The 2024–25 Women's Senior T20 Trophy was the 16th edition of the Senior Women's T20 Trophy, the domestic women's T20 competition in India. It took place from 17 October to 12 November 2024, with 37 teams divided into five groups. The tournament formed part of the 2024–25 Indian domestic cricket season, announced by the Board of Control for Cricket in India (BCCI) in June 2024. Mumbai, the defending champions.

== Competition format ==
37 teams competed in the tournament, divided into two groups of eight and three groups of seven. Teams played each other side in their group once in a round-robin format. The top two teams from each group qualified for the knockouts. The teams ranked one to six progressed straight to the quarter-finals, whilst the teams ranked seven to ten played pre-quarter-finals.
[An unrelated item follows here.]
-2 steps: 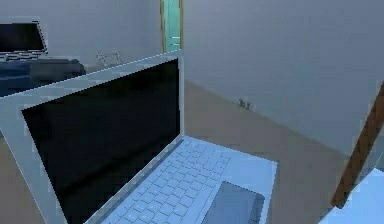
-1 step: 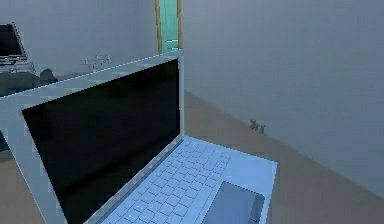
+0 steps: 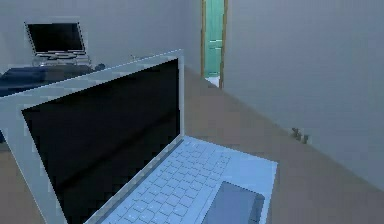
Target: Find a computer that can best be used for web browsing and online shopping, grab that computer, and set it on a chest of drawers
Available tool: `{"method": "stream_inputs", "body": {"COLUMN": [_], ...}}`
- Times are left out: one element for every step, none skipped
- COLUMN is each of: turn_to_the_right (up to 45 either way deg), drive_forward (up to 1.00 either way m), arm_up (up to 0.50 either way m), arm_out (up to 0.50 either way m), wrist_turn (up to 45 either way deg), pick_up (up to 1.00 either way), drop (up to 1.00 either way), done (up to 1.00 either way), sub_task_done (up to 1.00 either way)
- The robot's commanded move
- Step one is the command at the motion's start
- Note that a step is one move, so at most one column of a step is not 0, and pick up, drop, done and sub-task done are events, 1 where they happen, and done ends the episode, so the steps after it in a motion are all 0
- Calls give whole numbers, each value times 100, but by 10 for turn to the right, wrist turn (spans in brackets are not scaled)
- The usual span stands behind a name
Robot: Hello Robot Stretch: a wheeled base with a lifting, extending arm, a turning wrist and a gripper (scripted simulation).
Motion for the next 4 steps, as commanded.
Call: {"method": "stream_inputs", "body": {"turn_to_the_right": [0, 0, 0, 0], "drive_forward": [100, 100, 100, 100], "arm_up": [0, 0, 0, 0], "arm_out": [0, 0, 0, 0], "wrist_turn": [0, 0, 0, 0], "pick_up": [0, 0, 0, 0], "drop": [0, 0, 0, 0], "done": [0, 0, 0, 0], "sub_task_done": [0, 0, 0, 0]}}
Matches were played using a Twenty20 format.
The groups worked on a points system with positions within the groups being based on the total points. Points were awarded as follows:

Win: 4 points.

Tie: 2 points.

Loss: 0 points.

No Result/Abandoned: 2 points.

If points in the final table were equal, teams were separated by most wins, then head-to-head record, then Net Run Rate.